WHAT TO PRODUCE
Search the data below for the word "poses" and report how many lines contain it. Nothing but the number is needed.

(Dataset excerpts)
== Segment start ==
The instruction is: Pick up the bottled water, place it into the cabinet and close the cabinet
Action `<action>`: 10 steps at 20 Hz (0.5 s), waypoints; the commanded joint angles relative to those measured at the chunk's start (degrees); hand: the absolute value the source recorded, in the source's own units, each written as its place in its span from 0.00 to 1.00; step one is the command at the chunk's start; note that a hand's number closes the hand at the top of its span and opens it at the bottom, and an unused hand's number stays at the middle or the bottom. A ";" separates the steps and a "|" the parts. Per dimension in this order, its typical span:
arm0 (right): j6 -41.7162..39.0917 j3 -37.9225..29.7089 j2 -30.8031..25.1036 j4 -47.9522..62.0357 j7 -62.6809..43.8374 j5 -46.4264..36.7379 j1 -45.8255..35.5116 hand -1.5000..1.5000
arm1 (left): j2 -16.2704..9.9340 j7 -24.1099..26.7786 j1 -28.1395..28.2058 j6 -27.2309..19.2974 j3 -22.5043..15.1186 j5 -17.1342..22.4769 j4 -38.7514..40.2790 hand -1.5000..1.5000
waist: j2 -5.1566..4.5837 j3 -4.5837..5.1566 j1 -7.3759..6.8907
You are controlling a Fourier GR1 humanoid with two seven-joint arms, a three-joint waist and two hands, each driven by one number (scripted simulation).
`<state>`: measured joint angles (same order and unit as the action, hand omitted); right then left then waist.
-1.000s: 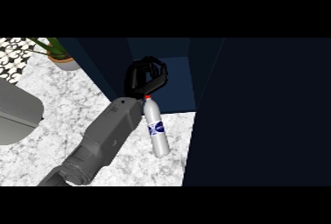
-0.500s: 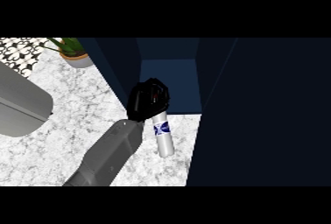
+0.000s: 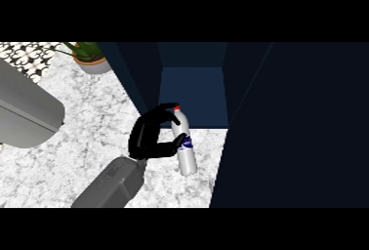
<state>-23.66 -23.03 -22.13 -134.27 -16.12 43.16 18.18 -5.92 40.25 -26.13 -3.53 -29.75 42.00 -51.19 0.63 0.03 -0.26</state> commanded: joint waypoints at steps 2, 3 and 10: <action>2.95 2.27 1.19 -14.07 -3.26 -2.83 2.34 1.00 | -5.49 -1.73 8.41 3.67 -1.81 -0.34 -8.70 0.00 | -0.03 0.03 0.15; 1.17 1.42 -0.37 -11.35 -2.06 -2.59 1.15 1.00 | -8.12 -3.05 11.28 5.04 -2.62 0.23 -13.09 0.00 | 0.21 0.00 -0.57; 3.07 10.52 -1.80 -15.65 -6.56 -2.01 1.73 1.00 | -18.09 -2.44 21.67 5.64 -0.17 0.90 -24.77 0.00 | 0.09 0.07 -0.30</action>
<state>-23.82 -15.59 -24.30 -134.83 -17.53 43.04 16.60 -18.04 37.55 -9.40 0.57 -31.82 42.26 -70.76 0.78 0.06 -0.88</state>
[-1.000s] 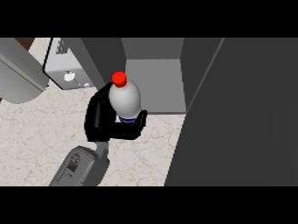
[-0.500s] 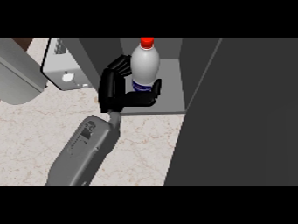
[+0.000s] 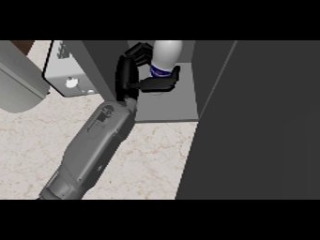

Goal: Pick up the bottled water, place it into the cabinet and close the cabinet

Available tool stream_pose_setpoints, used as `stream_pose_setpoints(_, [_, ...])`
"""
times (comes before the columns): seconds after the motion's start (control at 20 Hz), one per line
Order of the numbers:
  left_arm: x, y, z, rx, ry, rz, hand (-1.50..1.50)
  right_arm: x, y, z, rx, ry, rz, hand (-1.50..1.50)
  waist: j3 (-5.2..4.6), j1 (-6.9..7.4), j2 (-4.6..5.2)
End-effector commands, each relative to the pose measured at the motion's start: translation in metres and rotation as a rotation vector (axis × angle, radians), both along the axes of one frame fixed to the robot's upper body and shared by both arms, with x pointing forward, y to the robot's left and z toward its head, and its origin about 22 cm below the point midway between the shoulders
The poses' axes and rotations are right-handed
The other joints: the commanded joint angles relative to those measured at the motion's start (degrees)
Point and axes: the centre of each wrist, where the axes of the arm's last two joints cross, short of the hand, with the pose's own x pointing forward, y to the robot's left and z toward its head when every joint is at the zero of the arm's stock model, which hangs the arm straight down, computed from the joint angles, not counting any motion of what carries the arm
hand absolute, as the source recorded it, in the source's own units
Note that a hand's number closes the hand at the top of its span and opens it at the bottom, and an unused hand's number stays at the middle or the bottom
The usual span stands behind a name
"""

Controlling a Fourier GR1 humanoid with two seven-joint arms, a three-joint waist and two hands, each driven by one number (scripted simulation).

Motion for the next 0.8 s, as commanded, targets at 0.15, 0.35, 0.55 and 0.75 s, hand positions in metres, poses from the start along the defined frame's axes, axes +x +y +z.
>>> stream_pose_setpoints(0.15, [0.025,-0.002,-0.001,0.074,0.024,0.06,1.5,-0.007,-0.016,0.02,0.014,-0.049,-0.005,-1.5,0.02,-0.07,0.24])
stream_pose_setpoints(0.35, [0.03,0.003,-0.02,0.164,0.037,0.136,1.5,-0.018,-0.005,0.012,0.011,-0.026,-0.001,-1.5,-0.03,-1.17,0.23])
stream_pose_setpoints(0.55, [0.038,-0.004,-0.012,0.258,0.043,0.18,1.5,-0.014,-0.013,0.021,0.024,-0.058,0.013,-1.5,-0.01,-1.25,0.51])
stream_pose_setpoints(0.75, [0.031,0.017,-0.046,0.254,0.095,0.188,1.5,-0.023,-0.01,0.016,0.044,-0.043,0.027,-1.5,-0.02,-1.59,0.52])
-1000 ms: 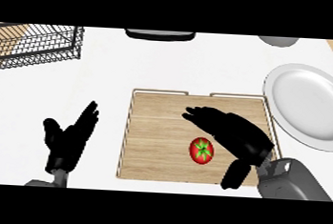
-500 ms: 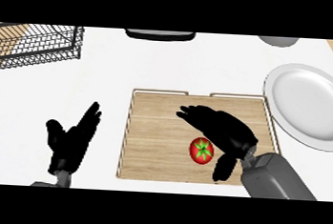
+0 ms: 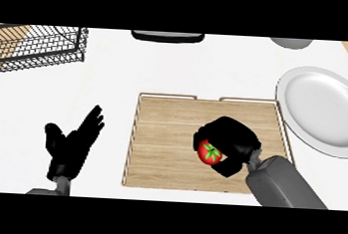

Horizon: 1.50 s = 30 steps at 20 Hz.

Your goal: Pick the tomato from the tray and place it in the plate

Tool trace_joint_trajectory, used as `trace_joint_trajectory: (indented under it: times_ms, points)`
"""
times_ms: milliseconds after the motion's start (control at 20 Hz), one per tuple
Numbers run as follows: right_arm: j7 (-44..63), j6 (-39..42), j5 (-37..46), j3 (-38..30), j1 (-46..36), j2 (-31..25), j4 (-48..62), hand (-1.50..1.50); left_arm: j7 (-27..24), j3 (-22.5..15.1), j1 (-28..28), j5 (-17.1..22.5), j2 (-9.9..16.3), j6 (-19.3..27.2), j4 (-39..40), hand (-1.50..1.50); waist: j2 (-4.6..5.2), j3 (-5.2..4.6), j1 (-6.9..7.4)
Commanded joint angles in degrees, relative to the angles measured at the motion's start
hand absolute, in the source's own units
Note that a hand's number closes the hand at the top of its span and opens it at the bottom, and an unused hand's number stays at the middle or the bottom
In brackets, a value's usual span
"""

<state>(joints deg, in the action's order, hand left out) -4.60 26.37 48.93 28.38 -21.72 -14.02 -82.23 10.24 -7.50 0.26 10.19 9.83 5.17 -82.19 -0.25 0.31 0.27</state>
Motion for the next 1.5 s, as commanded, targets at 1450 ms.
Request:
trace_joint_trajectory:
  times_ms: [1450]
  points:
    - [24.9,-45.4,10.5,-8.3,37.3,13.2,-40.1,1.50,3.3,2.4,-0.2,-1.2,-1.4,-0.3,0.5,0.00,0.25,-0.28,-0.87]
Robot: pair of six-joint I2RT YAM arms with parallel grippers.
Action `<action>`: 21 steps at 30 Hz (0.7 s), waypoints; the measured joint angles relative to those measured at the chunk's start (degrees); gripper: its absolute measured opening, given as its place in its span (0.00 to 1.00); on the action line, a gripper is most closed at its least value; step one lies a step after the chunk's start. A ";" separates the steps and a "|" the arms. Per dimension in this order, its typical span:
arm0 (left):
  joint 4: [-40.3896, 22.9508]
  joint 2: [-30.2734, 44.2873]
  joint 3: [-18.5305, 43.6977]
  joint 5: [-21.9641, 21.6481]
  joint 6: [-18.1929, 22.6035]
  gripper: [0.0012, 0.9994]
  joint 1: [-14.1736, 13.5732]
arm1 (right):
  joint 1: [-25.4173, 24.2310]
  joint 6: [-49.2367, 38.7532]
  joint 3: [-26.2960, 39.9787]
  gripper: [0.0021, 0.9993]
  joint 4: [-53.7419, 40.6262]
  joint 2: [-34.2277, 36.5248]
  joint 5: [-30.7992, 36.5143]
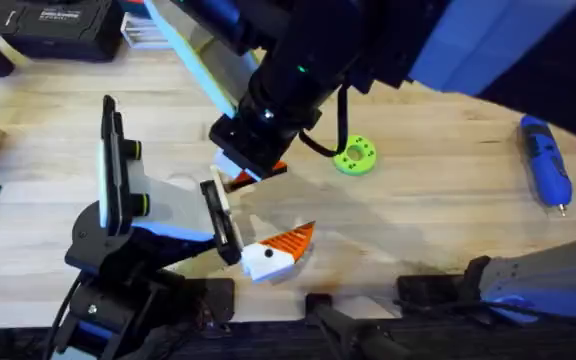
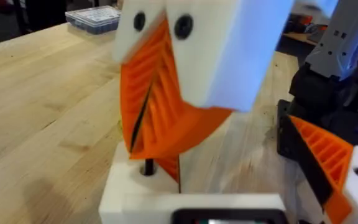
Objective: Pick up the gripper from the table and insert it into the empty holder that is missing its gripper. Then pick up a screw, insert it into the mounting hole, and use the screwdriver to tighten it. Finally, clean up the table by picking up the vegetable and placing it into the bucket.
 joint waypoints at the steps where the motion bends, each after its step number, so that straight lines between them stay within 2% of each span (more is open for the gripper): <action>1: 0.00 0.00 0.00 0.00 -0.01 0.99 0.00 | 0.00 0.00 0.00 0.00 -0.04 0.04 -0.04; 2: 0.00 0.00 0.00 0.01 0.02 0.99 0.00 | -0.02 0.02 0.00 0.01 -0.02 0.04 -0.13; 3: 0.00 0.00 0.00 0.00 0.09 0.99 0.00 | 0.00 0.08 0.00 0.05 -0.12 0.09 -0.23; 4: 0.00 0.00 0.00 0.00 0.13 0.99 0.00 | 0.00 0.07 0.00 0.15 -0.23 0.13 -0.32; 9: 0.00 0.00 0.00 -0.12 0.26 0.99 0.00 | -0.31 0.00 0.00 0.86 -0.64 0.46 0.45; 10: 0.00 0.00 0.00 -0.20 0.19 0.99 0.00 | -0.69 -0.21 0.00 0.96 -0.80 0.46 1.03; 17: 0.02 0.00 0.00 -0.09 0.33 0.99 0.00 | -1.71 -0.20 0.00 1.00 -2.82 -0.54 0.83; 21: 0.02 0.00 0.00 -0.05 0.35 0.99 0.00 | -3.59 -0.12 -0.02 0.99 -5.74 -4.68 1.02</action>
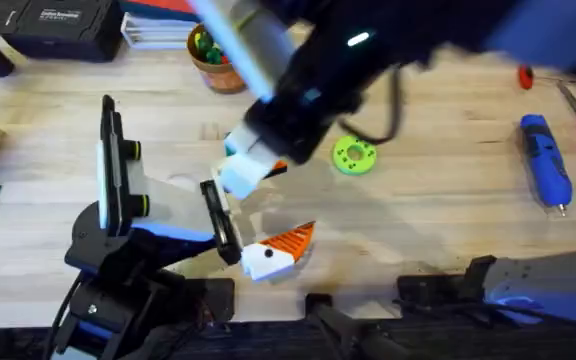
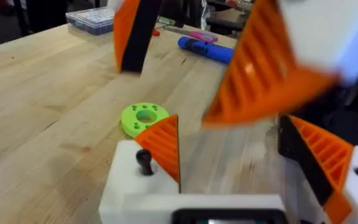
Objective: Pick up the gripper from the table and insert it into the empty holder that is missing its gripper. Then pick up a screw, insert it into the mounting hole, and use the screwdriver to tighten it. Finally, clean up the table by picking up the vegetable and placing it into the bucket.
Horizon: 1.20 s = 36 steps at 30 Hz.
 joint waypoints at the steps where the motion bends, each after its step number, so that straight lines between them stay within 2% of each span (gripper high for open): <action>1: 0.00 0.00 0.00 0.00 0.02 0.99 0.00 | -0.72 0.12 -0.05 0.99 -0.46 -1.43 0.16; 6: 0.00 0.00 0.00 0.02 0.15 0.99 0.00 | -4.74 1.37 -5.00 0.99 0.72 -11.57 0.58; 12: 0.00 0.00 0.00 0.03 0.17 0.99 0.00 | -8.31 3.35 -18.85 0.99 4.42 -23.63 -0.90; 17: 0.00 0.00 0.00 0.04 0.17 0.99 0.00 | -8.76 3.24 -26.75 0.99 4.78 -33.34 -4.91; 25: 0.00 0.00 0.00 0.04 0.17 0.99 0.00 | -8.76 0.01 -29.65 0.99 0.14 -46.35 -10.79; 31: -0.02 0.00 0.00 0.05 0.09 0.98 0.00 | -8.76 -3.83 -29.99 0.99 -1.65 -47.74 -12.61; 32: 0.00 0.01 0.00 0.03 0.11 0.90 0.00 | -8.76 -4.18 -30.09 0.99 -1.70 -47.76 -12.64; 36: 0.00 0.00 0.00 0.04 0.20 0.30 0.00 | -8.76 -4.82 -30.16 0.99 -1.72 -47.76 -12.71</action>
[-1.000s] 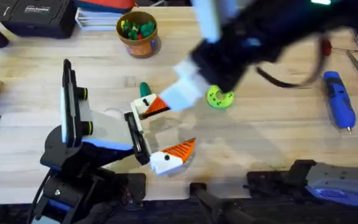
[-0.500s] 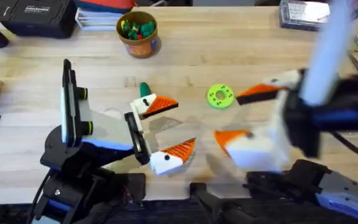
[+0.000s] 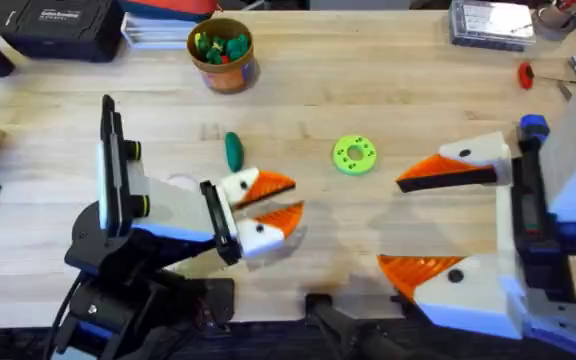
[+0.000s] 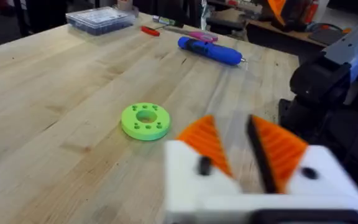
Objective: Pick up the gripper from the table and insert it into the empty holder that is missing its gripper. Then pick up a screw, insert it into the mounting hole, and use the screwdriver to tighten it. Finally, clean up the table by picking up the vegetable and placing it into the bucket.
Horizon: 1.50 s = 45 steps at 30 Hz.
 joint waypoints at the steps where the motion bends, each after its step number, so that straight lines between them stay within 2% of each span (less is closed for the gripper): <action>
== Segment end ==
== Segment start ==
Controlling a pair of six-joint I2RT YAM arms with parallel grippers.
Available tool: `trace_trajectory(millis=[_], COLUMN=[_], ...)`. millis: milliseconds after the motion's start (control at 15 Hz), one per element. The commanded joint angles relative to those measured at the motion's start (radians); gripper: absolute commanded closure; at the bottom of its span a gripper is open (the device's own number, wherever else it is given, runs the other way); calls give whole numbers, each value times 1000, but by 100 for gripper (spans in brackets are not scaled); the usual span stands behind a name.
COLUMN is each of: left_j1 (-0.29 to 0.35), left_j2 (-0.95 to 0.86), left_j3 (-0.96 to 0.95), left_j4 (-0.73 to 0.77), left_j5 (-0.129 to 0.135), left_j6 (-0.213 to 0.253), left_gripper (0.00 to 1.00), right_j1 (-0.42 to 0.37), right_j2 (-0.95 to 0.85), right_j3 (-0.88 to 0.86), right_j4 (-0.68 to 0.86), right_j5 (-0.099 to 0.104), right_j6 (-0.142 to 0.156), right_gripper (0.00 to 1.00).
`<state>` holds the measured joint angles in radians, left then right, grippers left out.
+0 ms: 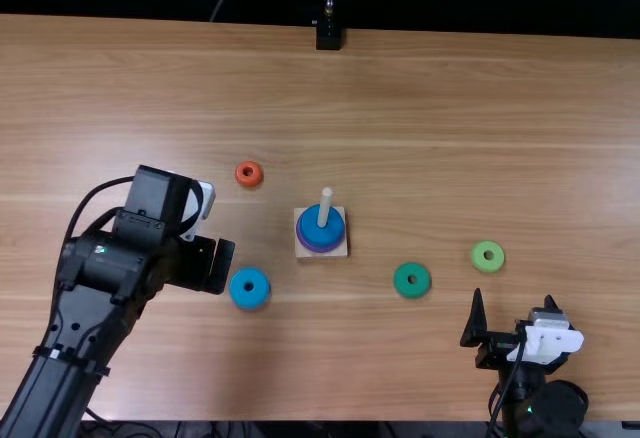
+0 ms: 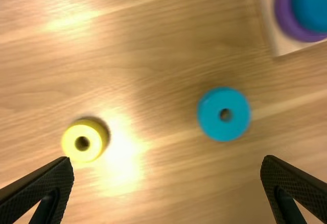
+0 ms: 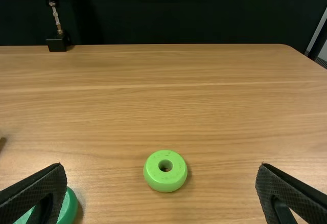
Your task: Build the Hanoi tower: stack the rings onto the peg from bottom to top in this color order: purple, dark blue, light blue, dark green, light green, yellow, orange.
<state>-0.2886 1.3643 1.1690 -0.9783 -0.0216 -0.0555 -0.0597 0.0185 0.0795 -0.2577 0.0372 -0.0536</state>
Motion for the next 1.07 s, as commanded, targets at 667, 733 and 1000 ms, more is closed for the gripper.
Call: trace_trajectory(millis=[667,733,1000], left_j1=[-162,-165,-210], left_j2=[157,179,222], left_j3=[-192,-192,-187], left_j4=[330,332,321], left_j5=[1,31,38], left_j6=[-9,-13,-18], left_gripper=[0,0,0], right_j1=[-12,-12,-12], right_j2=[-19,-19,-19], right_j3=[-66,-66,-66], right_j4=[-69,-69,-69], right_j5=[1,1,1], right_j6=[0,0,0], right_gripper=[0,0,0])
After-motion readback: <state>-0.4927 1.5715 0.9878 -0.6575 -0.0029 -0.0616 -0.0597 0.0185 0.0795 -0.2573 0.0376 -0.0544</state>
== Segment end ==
COMPLETED TASK
2